» Extracted data
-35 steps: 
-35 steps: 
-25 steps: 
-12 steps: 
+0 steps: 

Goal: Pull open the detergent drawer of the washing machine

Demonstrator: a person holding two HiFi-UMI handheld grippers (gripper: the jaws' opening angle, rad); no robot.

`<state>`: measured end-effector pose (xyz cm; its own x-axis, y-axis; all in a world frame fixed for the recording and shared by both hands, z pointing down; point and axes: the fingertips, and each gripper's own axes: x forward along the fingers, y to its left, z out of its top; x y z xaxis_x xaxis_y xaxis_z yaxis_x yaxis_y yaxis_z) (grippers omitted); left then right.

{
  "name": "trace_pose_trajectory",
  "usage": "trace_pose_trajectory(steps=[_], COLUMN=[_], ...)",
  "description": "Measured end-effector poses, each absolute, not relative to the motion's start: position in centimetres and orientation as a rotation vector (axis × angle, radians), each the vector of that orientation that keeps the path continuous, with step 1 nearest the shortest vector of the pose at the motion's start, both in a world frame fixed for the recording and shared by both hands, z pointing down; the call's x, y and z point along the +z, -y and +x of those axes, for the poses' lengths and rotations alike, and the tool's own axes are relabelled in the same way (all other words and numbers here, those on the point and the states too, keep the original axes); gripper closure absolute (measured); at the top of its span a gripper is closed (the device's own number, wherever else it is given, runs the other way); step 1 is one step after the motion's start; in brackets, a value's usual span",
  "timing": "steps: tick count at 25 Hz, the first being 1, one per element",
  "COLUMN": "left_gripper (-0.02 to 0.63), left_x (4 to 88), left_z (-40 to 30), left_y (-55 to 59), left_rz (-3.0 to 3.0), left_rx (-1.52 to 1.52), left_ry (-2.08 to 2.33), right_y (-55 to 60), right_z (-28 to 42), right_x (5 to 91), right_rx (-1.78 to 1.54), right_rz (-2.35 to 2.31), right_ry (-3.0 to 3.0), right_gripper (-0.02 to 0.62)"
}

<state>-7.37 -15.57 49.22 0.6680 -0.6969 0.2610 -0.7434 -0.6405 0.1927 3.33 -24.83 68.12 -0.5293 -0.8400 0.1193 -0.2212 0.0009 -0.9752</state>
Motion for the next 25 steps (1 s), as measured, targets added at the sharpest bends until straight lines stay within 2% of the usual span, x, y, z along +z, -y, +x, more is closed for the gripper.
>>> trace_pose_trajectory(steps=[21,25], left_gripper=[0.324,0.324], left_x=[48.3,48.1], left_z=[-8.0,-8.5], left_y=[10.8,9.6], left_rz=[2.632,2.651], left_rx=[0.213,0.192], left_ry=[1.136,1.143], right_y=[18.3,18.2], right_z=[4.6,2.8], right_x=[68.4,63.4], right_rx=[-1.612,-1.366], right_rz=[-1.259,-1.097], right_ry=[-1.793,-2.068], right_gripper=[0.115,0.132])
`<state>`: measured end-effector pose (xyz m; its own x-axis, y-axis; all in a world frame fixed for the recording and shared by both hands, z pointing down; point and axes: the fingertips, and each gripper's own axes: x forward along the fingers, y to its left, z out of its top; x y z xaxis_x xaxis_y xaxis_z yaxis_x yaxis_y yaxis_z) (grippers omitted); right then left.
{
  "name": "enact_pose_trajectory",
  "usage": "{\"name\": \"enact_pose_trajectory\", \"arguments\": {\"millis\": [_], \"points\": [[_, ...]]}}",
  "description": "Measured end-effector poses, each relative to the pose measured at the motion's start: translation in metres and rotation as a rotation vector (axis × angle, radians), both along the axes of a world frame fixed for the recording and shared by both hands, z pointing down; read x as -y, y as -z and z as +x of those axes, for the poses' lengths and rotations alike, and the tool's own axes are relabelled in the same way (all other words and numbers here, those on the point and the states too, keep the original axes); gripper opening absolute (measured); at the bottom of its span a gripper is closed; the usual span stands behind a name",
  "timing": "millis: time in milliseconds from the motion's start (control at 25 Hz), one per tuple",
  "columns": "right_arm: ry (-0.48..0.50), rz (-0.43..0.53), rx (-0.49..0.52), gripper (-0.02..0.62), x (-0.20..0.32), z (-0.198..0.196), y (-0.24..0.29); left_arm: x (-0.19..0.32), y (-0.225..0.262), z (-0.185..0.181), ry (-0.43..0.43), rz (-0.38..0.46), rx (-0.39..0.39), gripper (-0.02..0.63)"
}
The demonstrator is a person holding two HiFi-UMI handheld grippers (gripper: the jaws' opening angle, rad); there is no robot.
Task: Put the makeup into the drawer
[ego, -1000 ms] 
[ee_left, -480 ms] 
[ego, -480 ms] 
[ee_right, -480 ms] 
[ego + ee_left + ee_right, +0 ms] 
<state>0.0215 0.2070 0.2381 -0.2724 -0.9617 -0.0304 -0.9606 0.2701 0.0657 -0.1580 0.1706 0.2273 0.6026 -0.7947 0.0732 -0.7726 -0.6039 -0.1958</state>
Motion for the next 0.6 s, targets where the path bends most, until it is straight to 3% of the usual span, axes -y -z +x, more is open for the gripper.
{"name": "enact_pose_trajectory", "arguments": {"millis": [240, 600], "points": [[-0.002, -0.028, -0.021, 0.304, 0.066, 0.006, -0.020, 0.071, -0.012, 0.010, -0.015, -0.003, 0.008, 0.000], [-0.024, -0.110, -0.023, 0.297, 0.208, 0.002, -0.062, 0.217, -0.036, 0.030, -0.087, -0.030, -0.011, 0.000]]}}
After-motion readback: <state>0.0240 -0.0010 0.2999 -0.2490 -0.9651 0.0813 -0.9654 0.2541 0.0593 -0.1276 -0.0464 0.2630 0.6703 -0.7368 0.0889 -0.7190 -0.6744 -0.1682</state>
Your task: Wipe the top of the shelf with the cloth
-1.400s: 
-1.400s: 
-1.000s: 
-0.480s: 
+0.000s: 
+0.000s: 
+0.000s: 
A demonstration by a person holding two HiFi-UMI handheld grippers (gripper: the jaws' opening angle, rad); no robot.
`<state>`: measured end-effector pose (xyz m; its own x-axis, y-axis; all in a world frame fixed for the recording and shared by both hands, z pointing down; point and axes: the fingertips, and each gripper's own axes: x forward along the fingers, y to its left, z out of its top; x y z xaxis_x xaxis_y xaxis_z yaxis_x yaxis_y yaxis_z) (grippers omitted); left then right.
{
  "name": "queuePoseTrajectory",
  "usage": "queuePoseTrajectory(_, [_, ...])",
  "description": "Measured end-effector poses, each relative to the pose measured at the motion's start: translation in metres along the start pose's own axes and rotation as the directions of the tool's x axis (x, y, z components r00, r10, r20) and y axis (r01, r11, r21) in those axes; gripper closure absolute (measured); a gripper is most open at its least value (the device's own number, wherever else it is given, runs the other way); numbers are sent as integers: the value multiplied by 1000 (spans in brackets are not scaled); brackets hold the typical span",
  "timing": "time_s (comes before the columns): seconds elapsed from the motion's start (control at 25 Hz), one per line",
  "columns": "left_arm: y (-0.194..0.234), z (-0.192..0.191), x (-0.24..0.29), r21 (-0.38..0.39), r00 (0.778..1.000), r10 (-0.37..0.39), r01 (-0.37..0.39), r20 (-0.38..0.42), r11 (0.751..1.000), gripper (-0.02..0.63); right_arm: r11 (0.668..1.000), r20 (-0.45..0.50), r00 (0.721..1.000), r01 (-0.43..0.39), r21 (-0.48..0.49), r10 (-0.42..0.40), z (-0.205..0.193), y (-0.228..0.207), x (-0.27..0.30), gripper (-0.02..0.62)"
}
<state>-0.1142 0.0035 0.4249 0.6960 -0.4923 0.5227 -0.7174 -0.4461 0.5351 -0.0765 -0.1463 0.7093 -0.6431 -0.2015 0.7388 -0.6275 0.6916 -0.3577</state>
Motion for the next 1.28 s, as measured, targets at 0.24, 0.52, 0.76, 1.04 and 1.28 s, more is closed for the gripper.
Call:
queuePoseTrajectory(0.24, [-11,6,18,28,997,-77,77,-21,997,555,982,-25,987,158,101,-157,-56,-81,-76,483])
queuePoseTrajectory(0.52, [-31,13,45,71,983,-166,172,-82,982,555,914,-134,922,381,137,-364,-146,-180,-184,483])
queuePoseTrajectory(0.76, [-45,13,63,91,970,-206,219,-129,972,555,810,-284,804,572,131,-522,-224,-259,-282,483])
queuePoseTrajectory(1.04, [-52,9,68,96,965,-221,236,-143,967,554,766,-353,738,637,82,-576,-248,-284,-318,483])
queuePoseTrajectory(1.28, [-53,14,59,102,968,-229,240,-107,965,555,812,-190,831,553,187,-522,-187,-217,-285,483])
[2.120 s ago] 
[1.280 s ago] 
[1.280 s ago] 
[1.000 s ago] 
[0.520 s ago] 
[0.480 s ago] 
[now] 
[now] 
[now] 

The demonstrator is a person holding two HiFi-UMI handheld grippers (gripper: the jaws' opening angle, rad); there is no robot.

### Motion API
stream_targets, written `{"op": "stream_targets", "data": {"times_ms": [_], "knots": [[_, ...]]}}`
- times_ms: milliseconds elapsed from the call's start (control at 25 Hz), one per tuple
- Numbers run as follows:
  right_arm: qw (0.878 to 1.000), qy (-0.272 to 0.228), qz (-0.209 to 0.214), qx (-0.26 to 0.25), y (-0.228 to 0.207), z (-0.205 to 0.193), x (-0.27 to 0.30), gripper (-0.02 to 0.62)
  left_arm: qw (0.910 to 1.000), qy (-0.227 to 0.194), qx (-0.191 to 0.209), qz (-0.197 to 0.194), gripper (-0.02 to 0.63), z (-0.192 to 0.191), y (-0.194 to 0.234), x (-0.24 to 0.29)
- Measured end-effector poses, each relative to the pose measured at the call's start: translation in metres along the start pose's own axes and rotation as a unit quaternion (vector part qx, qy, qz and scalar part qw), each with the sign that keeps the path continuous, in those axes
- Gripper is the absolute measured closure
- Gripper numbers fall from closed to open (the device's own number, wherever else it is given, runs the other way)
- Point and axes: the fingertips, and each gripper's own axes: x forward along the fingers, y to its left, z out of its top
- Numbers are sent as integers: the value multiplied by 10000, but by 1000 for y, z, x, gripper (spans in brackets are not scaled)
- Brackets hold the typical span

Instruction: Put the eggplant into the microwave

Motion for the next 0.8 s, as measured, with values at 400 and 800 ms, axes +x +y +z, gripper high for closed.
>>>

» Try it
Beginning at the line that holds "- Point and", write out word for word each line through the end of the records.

» Solution
- Point and axes: the fingertips, and each gripper's own axes: x forward along the fingers, y to its left, z out of its top
- Numbers are sent as integers: the value multiplied by 10000, but by 1000 for y, z, x, gripper (spans in brackets are not scaled)
- Brackets hold the typical span

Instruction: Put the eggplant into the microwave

Motion for the next 0.8 s, as measured, with values at 400 and 800 ms, axes +x +y +z, gripper high for closed.
>>>

The output is now complete.